From the first line to the last, write out the data below exactly.

(Source data)

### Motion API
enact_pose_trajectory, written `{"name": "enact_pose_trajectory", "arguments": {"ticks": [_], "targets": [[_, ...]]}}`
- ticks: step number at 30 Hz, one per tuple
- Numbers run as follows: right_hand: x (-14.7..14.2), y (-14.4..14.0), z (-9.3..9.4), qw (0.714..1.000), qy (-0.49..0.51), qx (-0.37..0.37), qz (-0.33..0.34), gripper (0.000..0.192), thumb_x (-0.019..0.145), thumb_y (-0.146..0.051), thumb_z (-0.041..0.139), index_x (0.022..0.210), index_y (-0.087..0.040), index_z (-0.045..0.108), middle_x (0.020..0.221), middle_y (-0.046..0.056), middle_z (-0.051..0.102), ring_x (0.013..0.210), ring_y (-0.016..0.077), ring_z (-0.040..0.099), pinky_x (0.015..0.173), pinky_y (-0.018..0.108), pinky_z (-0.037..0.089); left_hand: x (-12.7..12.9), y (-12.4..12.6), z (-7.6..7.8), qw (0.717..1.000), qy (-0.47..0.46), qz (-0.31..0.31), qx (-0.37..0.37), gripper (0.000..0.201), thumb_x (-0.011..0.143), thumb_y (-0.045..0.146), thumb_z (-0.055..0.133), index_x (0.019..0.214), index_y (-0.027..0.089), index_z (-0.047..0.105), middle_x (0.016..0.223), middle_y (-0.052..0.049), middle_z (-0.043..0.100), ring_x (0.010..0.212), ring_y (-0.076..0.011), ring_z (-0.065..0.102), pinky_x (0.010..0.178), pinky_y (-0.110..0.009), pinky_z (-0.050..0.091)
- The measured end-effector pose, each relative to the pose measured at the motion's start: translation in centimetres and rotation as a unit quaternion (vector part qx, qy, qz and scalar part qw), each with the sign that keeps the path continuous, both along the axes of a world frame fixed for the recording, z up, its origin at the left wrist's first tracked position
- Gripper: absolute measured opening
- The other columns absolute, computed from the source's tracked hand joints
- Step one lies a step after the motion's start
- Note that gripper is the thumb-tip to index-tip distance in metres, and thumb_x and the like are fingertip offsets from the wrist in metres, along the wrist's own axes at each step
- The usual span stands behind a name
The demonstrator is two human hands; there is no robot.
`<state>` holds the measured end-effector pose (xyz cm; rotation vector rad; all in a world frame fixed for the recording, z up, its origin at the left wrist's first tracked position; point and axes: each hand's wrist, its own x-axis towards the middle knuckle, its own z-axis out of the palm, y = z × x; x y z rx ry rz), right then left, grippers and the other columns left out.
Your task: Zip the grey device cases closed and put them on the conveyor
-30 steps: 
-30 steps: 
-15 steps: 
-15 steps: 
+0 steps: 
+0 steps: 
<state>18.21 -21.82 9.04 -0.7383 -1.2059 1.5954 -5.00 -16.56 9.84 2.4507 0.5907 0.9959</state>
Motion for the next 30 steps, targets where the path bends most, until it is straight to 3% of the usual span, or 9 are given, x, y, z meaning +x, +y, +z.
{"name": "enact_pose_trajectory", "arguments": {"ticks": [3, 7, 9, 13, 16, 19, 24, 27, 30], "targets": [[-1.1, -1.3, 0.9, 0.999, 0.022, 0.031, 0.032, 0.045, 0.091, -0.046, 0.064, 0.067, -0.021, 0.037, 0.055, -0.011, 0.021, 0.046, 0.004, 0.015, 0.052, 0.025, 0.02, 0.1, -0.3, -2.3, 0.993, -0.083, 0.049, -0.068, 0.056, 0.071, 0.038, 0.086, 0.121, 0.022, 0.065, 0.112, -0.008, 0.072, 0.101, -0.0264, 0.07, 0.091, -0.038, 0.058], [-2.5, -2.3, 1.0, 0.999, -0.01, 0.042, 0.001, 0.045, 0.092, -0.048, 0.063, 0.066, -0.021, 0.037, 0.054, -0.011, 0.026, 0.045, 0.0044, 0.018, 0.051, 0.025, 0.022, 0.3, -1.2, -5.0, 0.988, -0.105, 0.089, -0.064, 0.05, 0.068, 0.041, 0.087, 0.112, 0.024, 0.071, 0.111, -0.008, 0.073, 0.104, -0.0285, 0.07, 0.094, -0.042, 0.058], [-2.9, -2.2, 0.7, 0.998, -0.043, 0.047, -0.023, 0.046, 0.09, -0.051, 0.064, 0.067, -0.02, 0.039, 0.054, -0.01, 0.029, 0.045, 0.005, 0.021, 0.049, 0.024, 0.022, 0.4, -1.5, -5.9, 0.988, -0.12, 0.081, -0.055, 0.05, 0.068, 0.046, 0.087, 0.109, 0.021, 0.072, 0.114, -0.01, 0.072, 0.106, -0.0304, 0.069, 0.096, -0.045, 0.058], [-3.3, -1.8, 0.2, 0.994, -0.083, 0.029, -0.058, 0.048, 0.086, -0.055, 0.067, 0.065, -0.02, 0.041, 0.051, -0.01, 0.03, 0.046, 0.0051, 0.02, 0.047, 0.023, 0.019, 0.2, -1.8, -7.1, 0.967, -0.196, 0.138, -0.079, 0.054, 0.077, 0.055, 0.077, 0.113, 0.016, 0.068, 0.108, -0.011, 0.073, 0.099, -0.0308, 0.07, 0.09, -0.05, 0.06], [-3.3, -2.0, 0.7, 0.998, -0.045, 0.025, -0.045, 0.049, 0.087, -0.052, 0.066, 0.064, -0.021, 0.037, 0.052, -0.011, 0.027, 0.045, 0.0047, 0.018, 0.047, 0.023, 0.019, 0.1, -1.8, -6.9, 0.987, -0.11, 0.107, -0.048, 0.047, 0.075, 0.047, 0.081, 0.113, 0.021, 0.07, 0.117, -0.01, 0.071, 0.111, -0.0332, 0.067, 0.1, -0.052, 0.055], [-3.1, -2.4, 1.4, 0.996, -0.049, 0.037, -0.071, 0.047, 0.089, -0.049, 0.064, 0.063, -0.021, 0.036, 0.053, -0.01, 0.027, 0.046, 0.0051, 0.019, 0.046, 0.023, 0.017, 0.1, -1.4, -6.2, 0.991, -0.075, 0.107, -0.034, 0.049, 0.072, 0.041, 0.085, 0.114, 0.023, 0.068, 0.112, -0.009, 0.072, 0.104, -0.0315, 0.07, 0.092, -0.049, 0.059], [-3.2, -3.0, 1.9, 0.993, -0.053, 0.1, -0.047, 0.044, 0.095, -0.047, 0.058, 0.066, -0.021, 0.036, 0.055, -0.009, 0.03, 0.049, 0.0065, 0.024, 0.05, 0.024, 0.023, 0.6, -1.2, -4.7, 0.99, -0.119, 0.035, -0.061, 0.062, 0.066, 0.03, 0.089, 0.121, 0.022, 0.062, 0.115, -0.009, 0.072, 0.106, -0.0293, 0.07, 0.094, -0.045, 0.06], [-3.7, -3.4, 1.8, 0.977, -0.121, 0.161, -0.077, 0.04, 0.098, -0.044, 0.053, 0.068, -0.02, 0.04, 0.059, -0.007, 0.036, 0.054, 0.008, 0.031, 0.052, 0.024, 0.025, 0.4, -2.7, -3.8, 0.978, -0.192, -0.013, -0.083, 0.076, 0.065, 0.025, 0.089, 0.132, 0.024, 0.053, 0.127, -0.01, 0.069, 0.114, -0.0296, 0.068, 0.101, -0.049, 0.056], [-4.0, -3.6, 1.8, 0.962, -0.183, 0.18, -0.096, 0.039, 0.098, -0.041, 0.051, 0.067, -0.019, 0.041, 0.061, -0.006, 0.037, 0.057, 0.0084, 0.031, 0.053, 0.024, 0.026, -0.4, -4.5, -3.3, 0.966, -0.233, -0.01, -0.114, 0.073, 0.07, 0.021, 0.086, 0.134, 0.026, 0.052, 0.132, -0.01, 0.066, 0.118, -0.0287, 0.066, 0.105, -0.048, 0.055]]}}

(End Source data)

Result for this exercise:
### Motion API
enact_pose_trajectory, written `{"name": "enact_pose_trajectory", "arguments": {"ticks": [_], "targets": [[_, ...]]}}`
- ticks: step number at 30 Hz, one per tuple
- Numbers run as follows: right_hand: x (-14.7..14.2), y (-14.4..14.0), z (-9.3..9.4), qw (0.714..1.000), qy (-0.49..0.51), qx (-0.37..0.37), qz (-0.33..0.34), gripper (0.000..0.192), thumb_x (-0.019..0.145), thumb_y (-0.146..0.051), thumb_z (-0.041..0.139), index_x (0.022..0.210), index_y (-0.087..0.040), index_z (-0.045..0.108), middle_x (0.020..0.221), middle_y (-0.046..0.056), middle_z (-0.051..0.102), ring_x (0.013..0.210), ring_y (-0.016..0.077), ring_z (-0.040..0.099), pinky_x (0.015..0.173), pinky_y (-0.018..0.108), pinky_z (-0.037..0.089); left_hand: x (-12.7..12.9), y (-12.4..12.6), z (-7.6..7.8), qw (0.717..1.000), qy (-0.47..0.46), qz (-0.31..0.31), qx (-0.37..0.37), gripper (0.000..0.201), thumb_x (-0.011..0.143), thumb_y (-0.045..0.146), thumb_z (-0.055..0.133), index_x (0.019..0.214), index_y (-0.027..0.089), index_z (-0.047..0.105), middle_x (0.016..0.223), middle_y (-0.052..0.049), middle_z (-0.043..0.100), ring_x (0.010..0.212), ring_y (-0.076..0.011), ring_z (-0.065..0.102), pinky_x (0.010..0.178), pinky_y (-0.110..0.009), pinky_z (-0.050..0.091)
- The measured end-effector pose, each relative to the pose measured at the motion's start: translation in centimetres and rotation as a unit quaternion (vector part qx, qy, qz and scalar part qw), each with the sign that keeps the path continuous, both along the axes of a world frame fixed for the recording, z up, its origin at the left wrist's first tracked position
- Gripper: absolute measured opening
- The other columns absolute, computed from the source's tracked hand joints
- Step one lies a step after the motion's start
- Note that gripper is the thumb-tip to index-tip distance in metres, and thumb_x and the like are fingertip offsets from the wrist in metres, along the wrist's own axes at each step
- The usual span stands behind a name
The demonstrator is two human hands; there is no robot.
`<state>` holds the measured end-effector pose (xyz cm; rotation vector rad; all in a world frame fixed for the recording, z up, its origin at the left wrist's first tracked position; point and axes: each hand's wrist, its own x-axis towards the middle knuckle, its own z-axis out of the palm, y = z × x; x y z rx ry rz), right then left, grippers and the other columns left out.
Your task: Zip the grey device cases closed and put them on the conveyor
-30 steps: 
-30 steps: 
-15 steps: 
-15 steps: 
+0 steps: 
+0 steps: 
<state>18.21 -21.82 9.04 -0.7383 -1.2059 1.5954 -5.00 -16.56 9.84 2.4507 0.5907 0.9959</state>
Motion for the next 30 steps, targets where the path bends most, until it is straight to 3% of the usual span, or 9 are given, x, y, z meaning +x, +y, +z.
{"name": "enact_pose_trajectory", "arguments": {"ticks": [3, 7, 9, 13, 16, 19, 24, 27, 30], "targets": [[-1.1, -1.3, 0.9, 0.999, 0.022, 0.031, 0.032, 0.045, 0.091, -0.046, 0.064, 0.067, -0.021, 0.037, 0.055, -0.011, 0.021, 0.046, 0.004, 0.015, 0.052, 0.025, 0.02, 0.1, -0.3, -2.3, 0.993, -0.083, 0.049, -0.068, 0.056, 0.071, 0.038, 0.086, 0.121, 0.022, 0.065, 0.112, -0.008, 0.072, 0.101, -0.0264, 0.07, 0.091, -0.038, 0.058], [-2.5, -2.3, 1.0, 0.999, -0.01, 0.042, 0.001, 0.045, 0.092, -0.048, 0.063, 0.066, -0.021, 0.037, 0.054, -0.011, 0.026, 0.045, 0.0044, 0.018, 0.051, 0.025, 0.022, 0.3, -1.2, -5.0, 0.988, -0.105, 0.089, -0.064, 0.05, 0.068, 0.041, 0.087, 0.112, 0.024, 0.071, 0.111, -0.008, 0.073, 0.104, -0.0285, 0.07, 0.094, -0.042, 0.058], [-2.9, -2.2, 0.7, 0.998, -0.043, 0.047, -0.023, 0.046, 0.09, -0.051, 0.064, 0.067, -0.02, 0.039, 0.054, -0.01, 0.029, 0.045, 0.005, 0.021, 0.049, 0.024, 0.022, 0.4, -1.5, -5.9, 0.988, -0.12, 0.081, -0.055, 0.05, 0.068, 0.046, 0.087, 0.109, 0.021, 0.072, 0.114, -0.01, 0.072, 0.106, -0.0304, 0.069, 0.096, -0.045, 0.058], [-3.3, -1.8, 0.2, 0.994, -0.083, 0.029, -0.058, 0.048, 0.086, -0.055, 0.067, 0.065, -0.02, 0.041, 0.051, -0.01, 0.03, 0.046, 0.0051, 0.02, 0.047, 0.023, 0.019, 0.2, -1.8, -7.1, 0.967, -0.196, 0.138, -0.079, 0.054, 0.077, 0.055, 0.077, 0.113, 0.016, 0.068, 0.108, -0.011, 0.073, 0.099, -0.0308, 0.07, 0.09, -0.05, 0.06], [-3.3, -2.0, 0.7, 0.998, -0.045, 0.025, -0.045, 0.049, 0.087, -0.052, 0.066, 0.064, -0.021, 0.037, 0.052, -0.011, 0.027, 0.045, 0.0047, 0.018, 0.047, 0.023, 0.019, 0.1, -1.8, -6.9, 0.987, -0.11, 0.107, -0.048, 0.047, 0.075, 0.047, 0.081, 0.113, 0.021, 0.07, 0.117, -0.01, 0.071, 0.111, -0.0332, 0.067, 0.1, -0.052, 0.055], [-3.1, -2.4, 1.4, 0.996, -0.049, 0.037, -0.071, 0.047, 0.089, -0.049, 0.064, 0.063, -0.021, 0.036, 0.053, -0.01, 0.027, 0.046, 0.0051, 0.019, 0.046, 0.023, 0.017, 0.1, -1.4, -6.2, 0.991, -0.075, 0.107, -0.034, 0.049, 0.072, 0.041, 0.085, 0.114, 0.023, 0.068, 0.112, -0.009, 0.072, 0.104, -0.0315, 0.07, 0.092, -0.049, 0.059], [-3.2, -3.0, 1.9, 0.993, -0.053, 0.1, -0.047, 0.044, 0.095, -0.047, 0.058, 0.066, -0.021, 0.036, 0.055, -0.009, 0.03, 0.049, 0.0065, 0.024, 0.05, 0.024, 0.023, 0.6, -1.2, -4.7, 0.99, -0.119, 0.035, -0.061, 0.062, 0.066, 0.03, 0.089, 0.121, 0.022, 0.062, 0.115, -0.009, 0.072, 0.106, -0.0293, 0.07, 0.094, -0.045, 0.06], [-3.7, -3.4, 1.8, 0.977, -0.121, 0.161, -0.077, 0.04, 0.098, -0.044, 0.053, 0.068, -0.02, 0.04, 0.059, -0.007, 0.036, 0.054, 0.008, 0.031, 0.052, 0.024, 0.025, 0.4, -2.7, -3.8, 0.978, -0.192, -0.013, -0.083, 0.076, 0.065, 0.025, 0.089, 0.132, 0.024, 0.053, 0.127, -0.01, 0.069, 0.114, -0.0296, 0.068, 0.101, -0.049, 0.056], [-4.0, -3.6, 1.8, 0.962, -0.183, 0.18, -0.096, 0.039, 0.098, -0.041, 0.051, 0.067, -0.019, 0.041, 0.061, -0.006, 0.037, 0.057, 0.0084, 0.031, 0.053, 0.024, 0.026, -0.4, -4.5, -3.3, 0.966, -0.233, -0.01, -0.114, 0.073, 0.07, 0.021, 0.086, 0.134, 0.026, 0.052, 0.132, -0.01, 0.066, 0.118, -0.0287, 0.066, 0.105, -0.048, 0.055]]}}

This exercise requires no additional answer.